- _Exercise directions_
What the response needs is every record, repeated verbatim, and no images.

- _Source material_
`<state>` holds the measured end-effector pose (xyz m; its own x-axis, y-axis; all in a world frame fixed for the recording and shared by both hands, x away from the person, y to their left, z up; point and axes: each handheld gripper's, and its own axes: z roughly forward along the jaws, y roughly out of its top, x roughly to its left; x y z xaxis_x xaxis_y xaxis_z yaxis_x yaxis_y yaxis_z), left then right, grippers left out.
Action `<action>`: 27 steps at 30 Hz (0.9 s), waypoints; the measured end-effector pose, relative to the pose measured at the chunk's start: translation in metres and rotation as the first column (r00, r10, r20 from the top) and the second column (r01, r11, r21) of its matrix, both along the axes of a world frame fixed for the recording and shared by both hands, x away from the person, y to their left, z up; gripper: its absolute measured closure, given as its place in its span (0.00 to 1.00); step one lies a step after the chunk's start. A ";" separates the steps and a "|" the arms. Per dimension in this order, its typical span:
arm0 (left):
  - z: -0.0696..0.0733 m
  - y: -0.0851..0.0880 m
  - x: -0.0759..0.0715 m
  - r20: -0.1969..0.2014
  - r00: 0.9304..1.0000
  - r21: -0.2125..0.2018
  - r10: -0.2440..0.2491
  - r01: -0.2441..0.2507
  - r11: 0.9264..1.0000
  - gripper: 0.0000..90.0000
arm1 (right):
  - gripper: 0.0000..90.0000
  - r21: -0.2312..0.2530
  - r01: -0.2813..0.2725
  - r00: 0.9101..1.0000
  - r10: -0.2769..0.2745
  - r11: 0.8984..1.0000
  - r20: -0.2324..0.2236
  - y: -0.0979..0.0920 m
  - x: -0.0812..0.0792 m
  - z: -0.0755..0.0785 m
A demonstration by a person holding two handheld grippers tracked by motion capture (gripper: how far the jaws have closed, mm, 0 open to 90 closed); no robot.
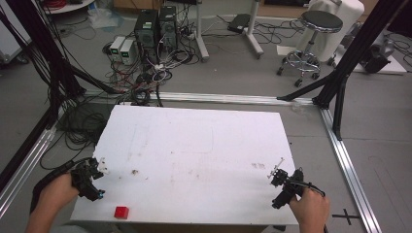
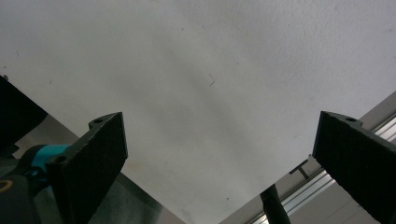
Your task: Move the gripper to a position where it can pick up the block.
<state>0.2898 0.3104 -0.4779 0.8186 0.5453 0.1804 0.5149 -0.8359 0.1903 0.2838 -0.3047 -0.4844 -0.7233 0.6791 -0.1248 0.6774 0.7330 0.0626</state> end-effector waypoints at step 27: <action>0.001 -0.002 0.000 0.003 1.000 -0.010 -0.019 0.019 1.000 0.22 | 0.03 -0.003 0.001 1.000 -0.001 1.000 -0.006 0.000 -0.001 0.002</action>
<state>0.2893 0.3089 -0.4771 0.8282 0.5316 0.1777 0.4984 -0.8435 0.2005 0.2826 -0.3050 -0.4819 -0.7232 0.6797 -0.1225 0.6786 0.7323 0.0569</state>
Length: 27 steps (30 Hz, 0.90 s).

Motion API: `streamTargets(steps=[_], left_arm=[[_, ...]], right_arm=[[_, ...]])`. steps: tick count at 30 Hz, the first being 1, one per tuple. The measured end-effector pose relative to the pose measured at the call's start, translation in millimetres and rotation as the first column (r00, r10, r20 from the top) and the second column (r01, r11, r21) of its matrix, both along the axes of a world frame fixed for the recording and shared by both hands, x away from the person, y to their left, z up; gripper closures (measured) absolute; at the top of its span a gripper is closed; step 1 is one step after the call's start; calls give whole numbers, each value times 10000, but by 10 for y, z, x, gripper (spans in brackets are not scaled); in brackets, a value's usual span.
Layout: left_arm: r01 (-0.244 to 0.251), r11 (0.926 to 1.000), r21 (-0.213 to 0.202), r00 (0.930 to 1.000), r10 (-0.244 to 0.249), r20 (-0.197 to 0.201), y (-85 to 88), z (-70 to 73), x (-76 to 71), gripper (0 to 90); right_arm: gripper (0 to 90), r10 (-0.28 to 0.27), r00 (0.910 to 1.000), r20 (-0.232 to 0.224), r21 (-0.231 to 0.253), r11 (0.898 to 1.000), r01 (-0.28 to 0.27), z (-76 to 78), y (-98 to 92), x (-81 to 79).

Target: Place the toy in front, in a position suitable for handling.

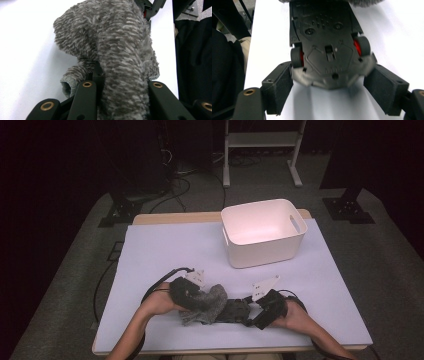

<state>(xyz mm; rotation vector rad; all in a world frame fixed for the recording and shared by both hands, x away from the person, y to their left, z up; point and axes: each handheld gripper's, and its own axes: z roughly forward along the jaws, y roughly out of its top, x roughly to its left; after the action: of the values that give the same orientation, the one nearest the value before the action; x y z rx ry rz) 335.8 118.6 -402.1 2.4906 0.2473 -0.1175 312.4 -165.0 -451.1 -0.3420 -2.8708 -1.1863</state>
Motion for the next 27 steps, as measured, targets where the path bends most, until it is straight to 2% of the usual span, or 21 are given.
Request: streamTargets(steps=[4,7,13,20,27], left_arm=[[42,10000,34,10000,-42,-24,-21,4,3,708],[169,9998,68,9999,-169,-8,-75,21,2,708],[620,9980,79,9981,-621,38,-312,55,7,707],[1512,9884,154,9885,-1514,76,-712,60,-32,706],[2017,9793,159,9792,-2020,172,-989,74,-35,706]], right_arm=[[257,-155,9996,-224,62,9999,157,-2,-82,4],[283,-18,10000,-33,23,10000,19,19,-63,-11],[281,-71,10000,16,20,10000,71,16,-46,-18],[280,-63,10000,54,10,10000,63,16,-44,-15],[278,-80,10000,3,124,9999,80,7,-48,-12]])
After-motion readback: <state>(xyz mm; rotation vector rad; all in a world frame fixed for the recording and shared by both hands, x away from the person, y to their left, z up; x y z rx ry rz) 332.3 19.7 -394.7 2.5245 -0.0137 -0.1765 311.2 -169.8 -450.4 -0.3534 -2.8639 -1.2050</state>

- _Written answer_
`<state>` holds the measured end-effector pose (xyz m; its own x-axis, y-axis; all in a world frame fixed for the recording and shared by both hands, x away from the person, y to their left, z up; point and axes: each handheld gripper's, and its own axes: z roughly forward along the jaws, y roughly out of its top, x roughly to its left; x y z xaxis_x xaxis_y xaxis_z yaxis_x yaxis_y yaxis_z), left then right, grippers left out.
Action `<action>`: 27 steps at 30 Hz (0.9 s), waypoints; the measured end-effector pose, relative to the pose measured at the chunk's start: translation in metres and rotation as the first column (r00, r10, r20 from the top) and the second column (r01, r11, r21) of its matrix, both along the axes of a world frame fixed for the recording and shared by both hands, x away from the person, y to their left, z up; gripper: its absolute measured closure, given as its place in its span (0.00 to 1.00); step one lies a step after the chunk's start. A ";" separates the steps and a "|" the arms. Per dimension in this order, its typical span:
arm0 (left):
  - z: -0.0696..0.0733 m
  - y: -0.0851..0.0880 m
  - x: -0.0759..0.0715 m
  - r20: -0.1969..0.2014
  - r00: 0.9304..1.0000
  - r21: -0.2125..0.2018
  - r10: -0.2440..0.2491
  - r01: -0.2441..0.2507
  - r11: 0.9264..1.0000
  - gripper: 0.0000..90.0000
arm1 (right):
  - gripper: 0.0000..90.0000
  - r21: -0.2312..0.2530
  - r01: -0.2813..0.2725
  - r00: 0.9101..1.0000
  - r10: -0.2769..0.2745
  - r11: 0.8984..1.0000
  - r20: -0.2324..0.2236
  - y: -0.0979..0.0920 m
  - x: -0.0812..0.0792 m
  - z: -0.0755..0.0785 m
A demonstration by a person holding two handheld grippers tracked by motion capture (gripper: how far the jaws have closed, mm, 0 open to 90 closed); no robot.
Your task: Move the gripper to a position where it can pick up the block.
<state>0.2898 0.3104 -0.4779 0.8186 0.5453 0.1804 0.5149 -0.8359 0.1903 0.2838 -0.3047 -0.4844 -0.7233 0.6791 -0.1248 0.6774 0.7330 0.0626</state> end-effector waypoints at step 27: <action>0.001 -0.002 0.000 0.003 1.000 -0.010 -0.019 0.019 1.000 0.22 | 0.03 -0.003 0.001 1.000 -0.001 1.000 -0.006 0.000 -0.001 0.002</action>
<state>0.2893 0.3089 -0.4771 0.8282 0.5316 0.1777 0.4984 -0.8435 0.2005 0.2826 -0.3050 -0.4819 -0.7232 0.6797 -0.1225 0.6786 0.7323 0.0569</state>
Length: 27 steps (30 Hz, 0.90 s).

Motion API: `streamTargets(steps=[_], left_arm=[[_, ...]], right_arm=[[_, ...]])`. steps: tick count at 30 Hz, the first being 1, one per tuple. The measured end-effector pose relative to the pose measured at the call's start, translation in millimetres and rotation as the first column (r00, r10, r20 from the top) and the second column (r01, r11, r21) of its matrix, both along the axes of a world frame fixed for the recording and shared by both hands, x away from the person, y to their left, z up; gripper closures (measured) absolute; at the top of its span a gripper is closed; step 1 is one step after the call's start; calls give whole numbers, each value times 10000, but by 10 for y, z, x, gripper (spans in brackets are not scaled); in brackets, a value's usual span.
Layout: left_arm: r01 (-0.244 to 0.251), r11 (0.926 to 1.000), r21 (-0.213 to 0.202), r00 (0.930 to 1.000), r10 (-0.244 to 0.249), r20 (-0.197 to 0.201), y (-85 to 88), z (-70 to 73), x (-76 to 71), gripper (0 to 90); right_arm: gripper (0 to 90), r10 (-0.28 to 0.27), r00 (0.910 to 1.000), r20 (-0.232 to 0.224), r21 (-0.231 to 0.253), r11 (0.898 to 1.000), r01 (-0.28 to 0.27), z (-76 to 78), y (-98 to 92), x (-81 to 79).

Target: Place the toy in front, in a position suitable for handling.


<state>(xyz mm; rotation vector rad; all in a world frame fixed for the recording and shared by both hands, x away from the person, y to their left, z up; point and axes: each handheld gripper's, and its own axes: z roughly forward along the jaws, y roughly out of its top, x roughly to its left; after the action: of the values that give the same orientation, the one nearest the value before the action; x y z rx ry rz) 335.8 118.6 -402.1 2.4906 0.2473 -0.1175 312.4 -165.0 -451.1 -0.3420 -2.8708 -1.1863</state>
Motion for the next 27 steps, as measured, targets where the path bends most, until it is straight to 2% of the usual span, or 21 are given.
Request: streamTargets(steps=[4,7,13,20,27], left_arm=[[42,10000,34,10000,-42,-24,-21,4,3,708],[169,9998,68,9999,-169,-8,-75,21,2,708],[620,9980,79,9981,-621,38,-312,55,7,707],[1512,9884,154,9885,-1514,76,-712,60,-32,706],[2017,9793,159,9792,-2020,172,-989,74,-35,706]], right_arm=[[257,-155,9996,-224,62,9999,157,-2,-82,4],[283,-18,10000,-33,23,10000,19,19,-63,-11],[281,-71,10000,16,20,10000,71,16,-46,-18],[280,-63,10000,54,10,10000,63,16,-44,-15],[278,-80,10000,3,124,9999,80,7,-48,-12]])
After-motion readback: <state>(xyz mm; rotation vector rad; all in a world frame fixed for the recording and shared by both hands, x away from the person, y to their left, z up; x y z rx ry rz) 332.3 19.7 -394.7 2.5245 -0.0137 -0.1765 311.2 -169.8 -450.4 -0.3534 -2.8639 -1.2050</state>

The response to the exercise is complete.